La Corée du Nord a accusé le 2 mai le président américain Joe Biden de mener une politique hostile et dénoncé une diplomatie américaine «fallacieuse», menaçant de riposter. Ces déclarations prennent place après que le nouveau président américain a affirmé le 28 avril au Congrès qu’il utiliserait «la diplomatie tout autant qu’une dissuasion sévère» pour contenir les ambitions nucléaires de Pyongyang.

Le 30 avril, la Maison Blanche a toutefois expliqué que le président américain était favorable à une approche diplomatique «réaliste». Les négociations entre les Etats-Unis et la Corée du Nord sont à l’arrêt depuis l’échec du deuxième sommet entre Donald Trump et Kim Jong-un à Hanoï, en 2019. Depuis son arrivée au pouvoir, il y a 100 jours, Joe Biden est resté relativement discret sur le dossier.

Le ministère nord-coréen des Affaires étrangères a affirmé dans un communiqué diffusé le 2 mai par l’agence KCNA que Joe Biden avait commis une «grosse bévue» avec sa position «dépassée» envers le pays. «Sa déclaration reflète clairement son intention de poursuivre une politique hostile vis-à-vis de la [République populaire démocratique de Corée, RPDC] comme le font les Etats-Unis depuis plus d’un demi-siècle», a déclaré Kwon Jung-gun, un responsable du ministère nord-coréen des Affaires étrangères.

«La soi-disant “diplomatie” américaine est une pancarte fallacieuse destinée à couvrir leurs actes hostiles, et la “dissuasion” annoncée est simplement un moyen de lancer des menaces nucléaires contre la RPDC», a-t-il ajouté. «Maintenant que l’axe central de la nouvelle politique américaine au sujet de la RPDC est clair, nous allons être obligés de prendre les mesures qui s’imposent.»

La Corée du Nord dénonce une «manœuvre politique» américaine

Le 30 avril, la Maison Blanche avait réaffirmé que son objectif demeurait la «dénucléarisation complète de la péninsule coréenne». La politique américaine aura «une approche calibrée, pratique, ouverte à la diplomatie» avec la Corée du Nord, avait expliqué le même jour à la presse Jen Psaki, porte-parole de la Maison Blanche.

Plaidant pour une approche «réaliste» par voie diplomatique, en étroite consultation avec la Corée du Sud et le Japon, Psaki est restée évasive sur de possibles initiatives à l’étude, tout en prenant ses distances avec les précédentes administrations. «Notre politique ne sera pas centrée sur la recherche d’un grand accord», a-t-elle souligné, marquant la différence avec l’approche de Donald Trump. «Mais elle ne s’appuiera pas non plus sur la patience stratégique», a-t-elle ajouté, en référence à la doctrine de la présidence de Barack Obama.

Dans une déclaration séparée, également publiée par KCNA, le ministère nord-coréen des Affaires étrangères a accusé les Etats-Unis d’avoir insulté Kim Jong Un et sa politique contre le coronavirus, faisant référence à un communiqué de presse du 28 avril du Département d’Etat.
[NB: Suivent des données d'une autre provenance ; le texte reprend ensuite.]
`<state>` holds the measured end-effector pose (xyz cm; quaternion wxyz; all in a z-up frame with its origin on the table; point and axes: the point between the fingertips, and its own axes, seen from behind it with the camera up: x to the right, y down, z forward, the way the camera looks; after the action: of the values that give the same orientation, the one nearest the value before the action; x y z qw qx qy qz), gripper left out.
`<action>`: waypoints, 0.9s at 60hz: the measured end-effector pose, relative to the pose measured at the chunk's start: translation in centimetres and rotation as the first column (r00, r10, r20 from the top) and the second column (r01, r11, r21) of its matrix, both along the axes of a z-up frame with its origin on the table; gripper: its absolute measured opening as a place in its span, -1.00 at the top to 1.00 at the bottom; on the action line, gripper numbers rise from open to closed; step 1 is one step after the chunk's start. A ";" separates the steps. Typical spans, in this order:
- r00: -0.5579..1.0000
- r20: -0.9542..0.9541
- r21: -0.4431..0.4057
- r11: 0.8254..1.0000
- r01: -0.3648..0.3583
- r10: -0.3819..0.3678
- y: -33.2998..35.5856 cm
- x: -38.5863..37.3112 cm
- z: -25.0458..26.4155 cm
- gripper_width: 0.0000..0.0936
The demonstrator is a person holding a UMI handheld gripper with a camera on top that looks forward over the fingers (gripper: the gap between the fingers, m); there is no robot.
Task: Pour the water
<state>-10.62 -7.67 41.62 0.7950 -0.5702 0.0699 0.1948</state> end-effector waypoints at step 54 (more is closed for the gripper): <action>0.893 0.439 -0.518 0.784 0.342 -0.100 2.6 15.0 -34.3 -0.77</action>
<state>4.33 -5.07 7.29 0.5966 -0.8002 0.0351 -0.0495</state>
Son porte-parole Ned Price avait critiqué ce qu’il considère être des violations des droits de l’Homme ainsi que les mesures prises par la Corée du Nord pour lutter contre le Covid-19, fustigeant «l’un des Etats les plus répressifs et totalitaires au monde».

«La “question des droits de l’Homme” évoquée par les Etats-Unis est une manœuvre politique destinée à détruire l’idéologie et le système social de la RPDC», a indiqué le ministère nord-coréen.

Et dans un troisième communiqué diffusé le 2 mai, la sœur de Kim Jong-un, Kim Yo-jong, s’en est prise au récent largage de tracts hostiles à Pyongyang, depuis la Corée du Sud, par un groupe d’opposants à la Corée du Nord. «Nous regardons les manœuvres commises par les déchets humains au sud comme une provocation grave contre notre Etat et étudierons les mesures qui conviennent en réponse», a assuré Kim Yo-jong.